The resurgence of craft, especially knitting has become apparent. Reports show knitting has been searched over 24,000 times a month. The pandemic has been a huge reset for wellness and has encouraged many to adopt more mindful and relaxing hobbies. We created a safe space online for members to be among other women from similar yet different cultures. Members came from all over; Brazil, New York, Washington, Norway and regionally in the UK. It was a safe space where they could talk about their feelings, share their thoughts simply breathe whilst making a knitted pouch or sewing a face mask.
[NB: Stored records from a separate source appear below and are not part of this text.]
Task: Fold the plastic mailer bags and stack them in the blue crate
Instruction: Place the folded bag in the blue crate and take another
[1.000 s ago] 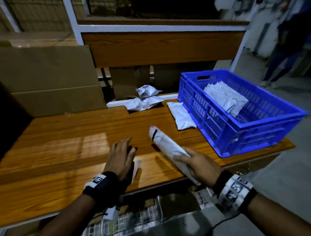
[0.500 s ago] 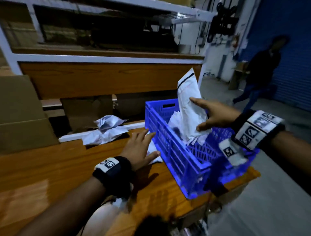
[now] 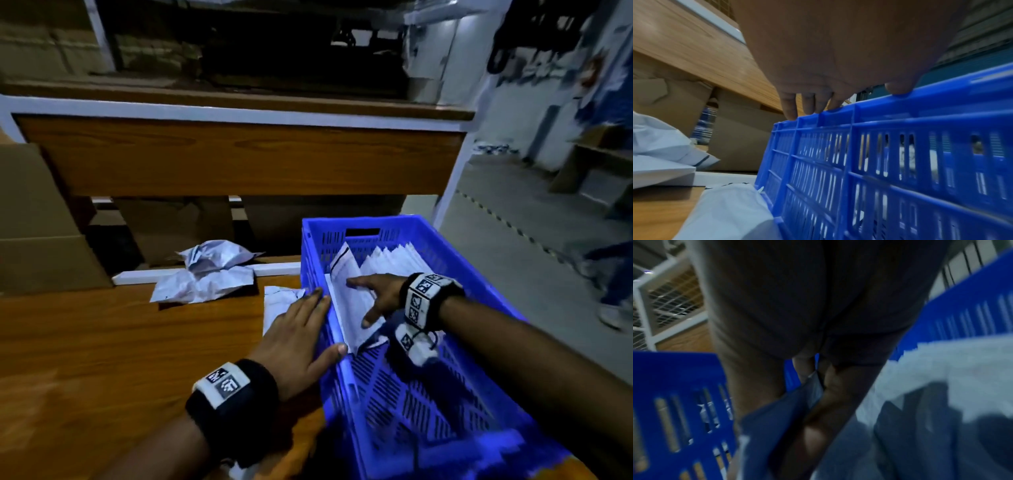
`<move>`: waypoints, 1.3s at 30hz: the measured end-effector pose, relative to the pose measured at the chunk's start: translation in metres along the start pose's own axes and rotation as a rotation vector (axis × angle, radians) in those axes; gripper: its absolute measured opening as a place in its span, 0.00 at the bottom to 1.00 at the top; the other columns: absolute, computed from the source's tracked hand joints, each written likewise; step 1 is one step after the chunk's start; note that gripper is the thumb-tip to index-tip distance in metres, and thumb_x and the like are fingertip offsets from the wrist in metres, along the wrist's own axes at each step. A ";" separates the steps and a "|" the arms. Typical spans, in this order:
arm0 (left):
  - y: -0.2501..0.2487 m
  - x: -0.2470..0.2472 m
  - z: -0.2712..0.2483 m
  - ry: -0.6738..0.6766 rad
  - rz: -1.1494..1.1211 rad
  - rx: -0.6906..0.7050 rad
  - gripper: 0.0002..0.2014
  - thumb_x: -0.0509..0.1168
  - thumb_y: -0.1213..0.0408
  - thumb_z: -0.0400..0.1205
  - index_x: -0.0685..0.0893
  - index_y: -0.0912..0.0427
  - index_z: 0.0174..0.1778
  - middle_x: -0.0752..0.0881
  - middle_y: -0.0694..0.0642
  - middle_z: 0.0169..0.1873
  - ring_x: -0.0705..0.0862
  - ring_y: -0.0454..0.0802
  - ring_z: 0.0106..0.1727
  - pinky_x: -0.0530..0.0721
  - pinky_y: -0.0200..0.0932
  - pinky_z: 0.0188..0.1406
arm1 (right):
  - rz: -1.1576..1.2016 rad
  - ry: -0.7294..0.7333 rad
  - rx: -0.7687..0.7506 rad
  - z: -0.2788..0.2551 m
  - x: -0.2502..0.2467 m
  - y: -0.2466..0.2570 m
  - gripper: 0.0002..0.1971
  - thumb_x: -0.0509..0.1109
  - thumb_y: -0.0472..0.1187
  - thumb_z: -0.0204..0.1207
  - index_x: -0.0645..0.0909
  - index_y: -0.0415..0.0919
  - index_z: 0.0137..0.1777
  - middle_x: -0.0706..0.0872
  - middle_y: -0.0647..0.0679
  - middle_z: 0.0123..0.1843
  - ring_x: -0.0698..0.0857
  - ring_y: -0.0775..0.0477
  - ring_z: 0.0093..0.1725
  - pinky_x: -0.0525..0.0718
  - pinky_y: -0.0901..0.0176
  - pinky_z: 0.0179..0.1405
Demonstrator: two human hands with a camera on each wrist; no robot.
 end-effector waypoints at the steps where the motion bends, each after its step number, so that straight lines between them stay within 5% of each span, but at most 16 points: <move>1: -0.002 -0.001 0.000 0.006 0.002 -0.002 0.47 0.33 0.25 0.75 0.47 0.54 0.85 0.46 0.52 0.85 0.46 0.47 0.84 0.53 0.47 0.82 | 0.027 -0.001 -0.001 0.008 0.005 -0.002 0.56 0.86 0.50 0.62 0.56 0.51 0.85 0.64 0.52 0.84 0.66 0.51 0.80 0.66 0.65 0.73; 6: -0.003 -0.001 -0.002 0.038 0.017 -0.026 0.43 0.37 0.28 0.79 0.42 0.51 0.85 0.41 0.48 0.85 0.43 0.43 0.84 0.53 0.48 0.82 | -0.099 -0.136 0.073 0.035 0.015 -0.008 0.45 0.68 0.70 0.70 0.61 0.49 0.83 0.70 0.41 0.80 0.74 0.38 0.75 0.74 0.49 0.72; 10: -0.004 -0.002 -0.003 0.019 0.023 -0.013 0.41 0.39 0.30 0.81 0.43 0.52 0.85 0.43 0.49 0.85 0.43 0.43 0.84 0.53 0.47 0.82 | -0.137 -0.118 0.106 0.054 0.030 -0.018 0.52 0.60 0.79 0.55 0.61 0.56 0.80 0.71 0.37 0.77 0.78 0.31 0.69 0.80 0.39 0.65; 14: -0.005 -0.003 -0.003 0.027 0.032 -0.023 0.40 0.43 0.32 0.83 0.42 0.52 0.85 0.42 0.48 0.85 0.42 0.42 0.84 0.51 0.45 0.81 | 0.006 -0.093 0.149 0.046 0.039 -0.017 0.50 0.74 0.68 0.56 0.60 0.62 0.80 0.82 0.45 0.69 0.85 0.42 0.59 0.85 0.49 0.59; 18: -0.005 -0.003 -0.003 0.051 0.040 -0.035 0.40 0.43 0.32 0.83 0.40 0.51 0.85 0.40 0.48 0.85 0.41 0.42 0.83 0.50 0.43 0.79 | 0.367 -0.005 0.134 0.047 0.059 -0.011 0.48 0.83 0.43 0.67 0.58 0.52 0.83 0.87 0.40 0.58 0.88 0.41 0.53 0.87 0.47 0.55; 22: -0.004 -0.002 -0.005 0.068 0.039 -0.039 0.41 0.42 0.31 0.82 0.40 0.51 0.85 0.41 0.48 0.85 0.42 0.43 0.84 0.53 0.48 0.82 | 0.502 -0.023 0.100 0.042 0.057 -0.002 0.42 0.79 0.30 0.71 0.62 0.48 0.81 0.83 0.43 0.34 0.83 0.54 0.27 0.78 0.64 0.26; 23: -0.005 -0.002 -0.005 0.073 0.039 -0.041 0.41 0.42 0.31 0.82 0.40 0.51 0.85 0.41 0.48 0.85 0.42 0.42 0.84 0.52 0.48 0.82 | 0.502 -0.040 0.104 0.041 0.053 -0.002 0.42 0.80 0.29 0.69 0.64 0.47 0.81 0.84 0.43 0.34 0.83 0.55 0.27 0.79 0.64 0.26; 25: -0.005 -0.003 -0.005 0.072 0.044 -0.041 0.41 0.42 0.31 0.82 0.41 0.51 0.85 0.42 0.48 0.85 0.42 0.43 0.84 0.52 0.46 0.81 | 0.425 -0.076 0.099 0.036 0.038 0.000 0.45 0.83 0.33 0.65 0.65 0.48 0.80 0.87 0.41 0.53 0.88 0.48 0.46 0.87 0.56 0.42; 28: -0.004 -0.002 -0.004 0.061 0.041 -0.031 0.41 0.42 0.31 0.81 0.42 0.52 0.85 0.44 0.49 0.85 0.44 0.44 0.84 0.54 0.49 0.81 | 0.093 -0.146 0.127 0.021 0.006 0.001 0.48 0.85 0.42 0.61 0.65 0.53 0.81 0.76 0.37 0.73 0.86 0.40 0.59 0.86 0.53 0.56; 34: -0.001 0.005 -0.003 0.084 0.025 -0.034 0.45 0.34 0.26 0.77 0.39 0.51 0.85 0.44 0.51 0.85 0.44 0.45 0.84 0.58 0.53 0.81 | -0.337 -0.049 0.261 0.012 -0.004 -0.028 0.52 0.82 0.52 0.66 0.53 0.59 0.85 0.43 0.30 0.84 0.73 0.26 0.75 0.78 0.48 0.67; 39: 0.005 0.008 -0.003 0.103 0.006 -0.057 0.45 0.33 0.24 0.75 0.37 0.47 0.84 0.43 0.52 0.85 0.43 0.47 0.84 0.58 0.56 0.81 | -0.424 -0.083 0.240 0.014 0.008 -0.027 0.52 0.76 0.67 0.66 0.46 0.67 0.84 0.42 0.32 0.85 0.68 0.26 0.77 0.75 0.44 0.70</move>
Point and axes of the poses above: each hand's wrist, its own z-axis towards the middle knuckle, its own x-axis out of the palm, y = z × x, the point moved 10 cm from there along z, towards the middle knuckle
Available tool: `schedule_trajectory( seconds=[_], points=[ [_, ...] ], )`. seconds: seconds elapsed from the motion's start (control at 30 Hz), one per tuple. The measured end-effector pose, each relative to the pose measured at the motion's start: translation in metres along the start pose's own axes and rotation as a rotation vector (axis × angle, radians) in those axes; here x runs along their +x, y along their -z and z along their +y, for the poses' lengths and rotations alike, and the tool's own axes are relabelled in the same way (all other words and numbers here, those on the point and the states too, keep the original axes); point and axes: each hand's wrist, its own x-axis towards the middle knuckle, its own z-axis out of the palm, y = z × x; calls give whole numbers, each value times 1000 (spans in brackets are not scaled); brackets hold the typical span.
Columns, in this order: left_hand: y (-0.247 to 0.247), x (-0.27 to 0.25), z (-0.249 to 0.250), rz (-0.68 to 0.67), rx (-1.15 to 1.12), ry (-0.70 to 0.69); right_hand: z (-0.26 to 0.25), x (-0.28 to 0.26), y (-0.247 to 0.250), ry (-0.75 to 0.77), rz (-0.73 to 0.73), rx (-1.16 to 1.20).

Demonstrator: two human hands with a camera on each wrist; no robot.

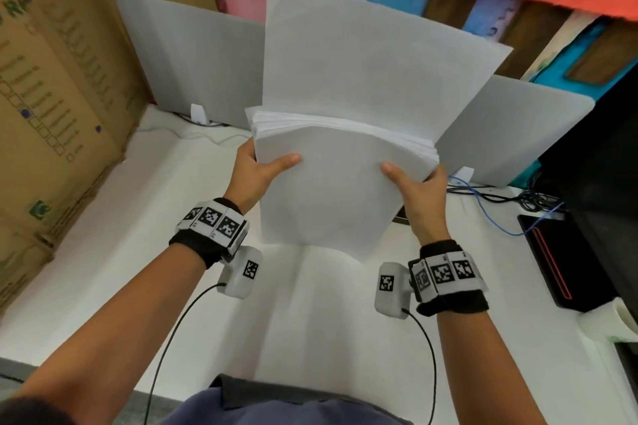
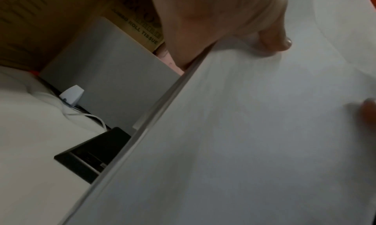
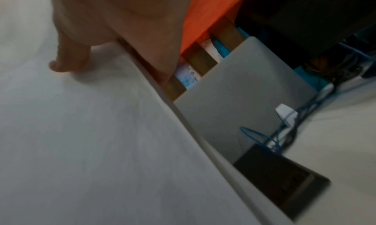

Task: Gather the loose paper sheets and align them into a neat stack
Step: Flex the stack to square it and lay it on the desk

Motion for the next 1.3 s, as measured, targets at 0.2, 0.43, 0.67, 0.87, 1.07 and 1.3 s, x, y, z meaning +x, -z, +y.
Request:
schedule_trajectory(
  seconds=[0.2, 0.43, 0.67, 0.87, 1.07, 1.3],
  points=[
    [-2, 5, 2, -5, 1, 6, -47, 14, 5, 227, -67, 20],
    [-5, 2, 4, 21, -38, 28, 10, 1, 14, -63, -198, -78],
    [-22, -5, 7, 124, -8, -17, 28, -4, -27, -79, 97, -110],
    [-18, -14, 7, 105, -7, -59, 27, -1, -21, -139, 111, -30],
    [-23, 7, 39, 65, 10, -192, 20, 15, -9, -109, 36, -10],
    [-13, 13, 4, 3, 13, 85, 33, 16, -5, -221, -23, -61]
  ],
)
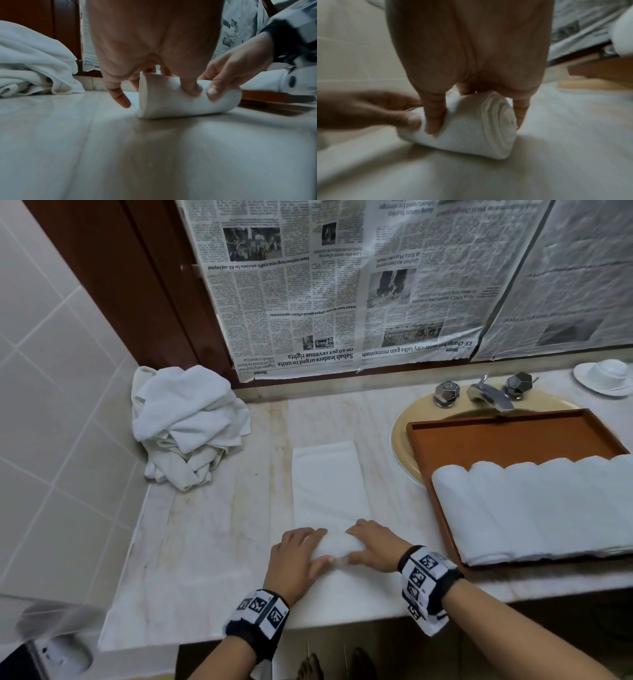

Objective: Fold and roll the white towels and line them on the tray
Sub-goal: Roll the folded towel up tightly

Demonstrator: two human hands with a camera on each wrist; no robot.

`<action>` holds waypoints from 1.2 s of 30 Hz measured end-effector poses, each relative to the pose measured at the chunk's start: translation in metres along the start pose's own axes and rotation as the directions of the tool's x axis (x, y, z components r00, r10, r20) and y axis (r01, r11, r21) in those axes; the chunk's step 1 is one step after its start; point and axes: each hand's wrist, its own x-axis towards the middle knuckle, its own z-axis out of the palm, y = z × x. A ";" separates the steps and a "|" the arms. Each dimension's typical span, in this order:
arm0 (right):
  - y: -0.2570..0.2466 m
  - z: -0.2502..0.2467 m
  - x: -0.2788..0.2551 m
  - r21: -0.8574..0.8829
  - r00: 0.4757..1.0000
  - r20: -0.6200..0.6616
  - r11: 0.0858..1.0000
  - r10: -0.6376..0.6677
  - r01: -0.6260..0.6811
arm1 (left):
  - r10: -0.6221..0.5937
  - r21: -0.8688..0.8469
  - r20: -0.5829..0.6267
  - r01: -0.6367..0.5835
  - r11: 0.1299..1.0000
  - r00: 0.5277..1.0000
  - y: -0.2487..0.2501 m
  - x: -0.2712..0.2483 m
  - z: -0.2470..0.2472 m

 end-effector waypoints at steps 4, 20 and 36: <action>-0.017 0.032 -0.019 -0.298 0.905 -0.403 0.954 -0.135 0.009 | -0.021 -0.195 0.046 0.030 0.980 0.999 -0.005 0.015 -0.002; -0.013 0.012 0.001 -0.253 0.977 -0.183 0.966 -0.106 0.058 | -0.017 -0.033 0.042 0.018 0.999 0.999 -0.006 0.005 -0.001; -0.004 0.002 0.004 -0.233 0.986 -0.106 0.967 -0.128 0.100 | -0.031 0.009 0.049 0.030 1.000 0.998 0.008 -0.005 -0.010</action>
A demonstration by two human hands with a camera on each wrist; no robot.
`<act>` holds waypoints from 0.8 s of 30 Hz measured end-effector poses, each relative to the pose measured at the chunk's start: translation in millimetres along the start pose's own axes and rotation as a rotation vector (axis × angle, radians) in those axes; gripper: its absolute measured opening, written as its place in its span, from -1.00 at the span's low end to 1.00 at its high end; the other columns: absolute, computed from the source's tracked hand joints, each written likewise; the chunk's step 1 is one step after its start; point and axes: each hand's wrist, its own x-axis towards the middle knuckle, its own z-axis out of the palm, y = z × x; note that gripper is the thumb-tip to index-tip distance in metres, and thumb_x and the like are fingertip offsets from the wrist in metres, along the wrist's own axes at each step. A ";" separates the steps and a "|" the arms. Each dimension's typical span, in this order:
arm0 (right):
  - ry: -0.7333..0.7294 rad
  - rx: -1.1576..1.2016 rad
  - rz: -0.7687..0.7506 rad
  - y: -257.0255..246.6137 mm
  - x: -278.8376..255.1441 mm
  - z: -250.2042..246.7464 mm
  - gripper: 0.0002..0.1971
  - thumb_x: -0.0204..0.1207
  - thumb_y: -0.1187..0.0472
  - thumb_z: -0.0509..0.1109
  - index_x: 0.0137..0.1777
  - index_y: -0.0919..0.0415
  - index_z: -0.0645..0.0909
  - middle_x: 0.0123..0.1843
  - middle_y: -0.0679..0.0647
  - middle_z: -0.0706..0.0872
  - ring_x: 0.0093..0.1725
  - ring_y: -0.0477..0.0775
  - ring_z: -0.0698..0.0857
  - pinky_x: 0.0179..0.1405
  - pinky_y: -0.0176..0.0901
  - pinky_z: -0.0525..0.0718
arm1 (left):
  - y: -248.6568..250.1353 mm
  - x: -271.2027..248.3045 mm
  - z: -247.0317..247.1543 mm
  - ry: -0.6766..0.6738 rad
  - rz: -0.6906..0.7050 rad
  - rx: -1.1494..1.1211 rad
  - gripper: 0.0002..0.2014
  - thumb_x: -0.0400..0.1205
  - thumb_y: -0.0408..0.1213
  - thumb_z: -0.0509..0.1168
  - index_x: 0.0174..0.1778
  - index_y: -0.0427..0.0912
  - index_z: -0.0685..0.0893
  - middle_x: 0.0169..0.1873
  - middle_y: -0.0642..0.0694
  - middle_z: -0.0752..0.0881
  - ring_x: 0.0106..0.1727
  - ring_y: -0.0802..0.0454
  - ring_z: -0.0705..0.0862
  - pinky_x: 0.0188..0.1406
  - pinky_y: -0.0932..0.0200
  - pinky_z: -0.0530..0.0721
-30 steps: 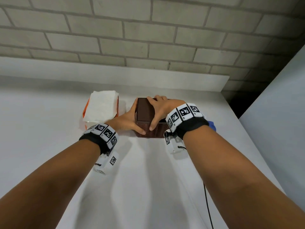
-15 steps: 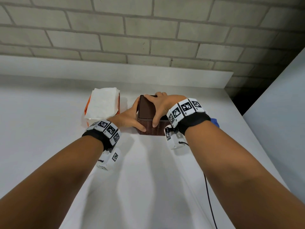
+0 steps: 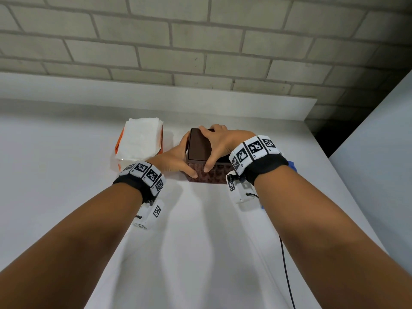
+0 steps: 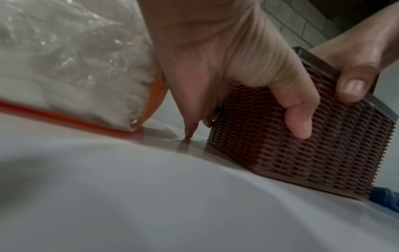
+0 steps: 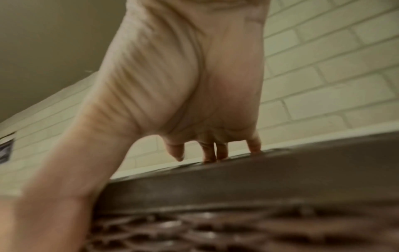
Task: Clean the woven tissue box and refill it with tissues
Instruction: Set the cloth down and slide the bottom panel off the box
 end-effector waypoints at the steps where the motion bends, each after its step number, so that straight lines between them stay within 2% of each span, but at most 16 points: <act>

This then led onto the Black Women in Craft Series, where every Sunday we interviewed a craft expert. All kinds of topics were highlighted from balancing motherhood and a career, starting a business, to the significance of black hair. To date, we’ve featured embroidery and embellishment designer Rebeckah Apara and graduating textiles student Mia Rogers. This year we have several exciting projects in the pipeline.
As a part of the Conscious Crafts series: Mindful Makes, we explore how knitting reduces stress, anxiety and aids in preventing dementia. With our workshops we aim to explore areas like upcycling your own yarn too. If you are a beginner knitter and really want to develop your skills check out our first knit book called Conscious Crafts: Knitting, Mindful Makes to Reconnect the Head, Heart and Hands. The book is now available to pre-order via Foyles. Welcome to the world of knitting!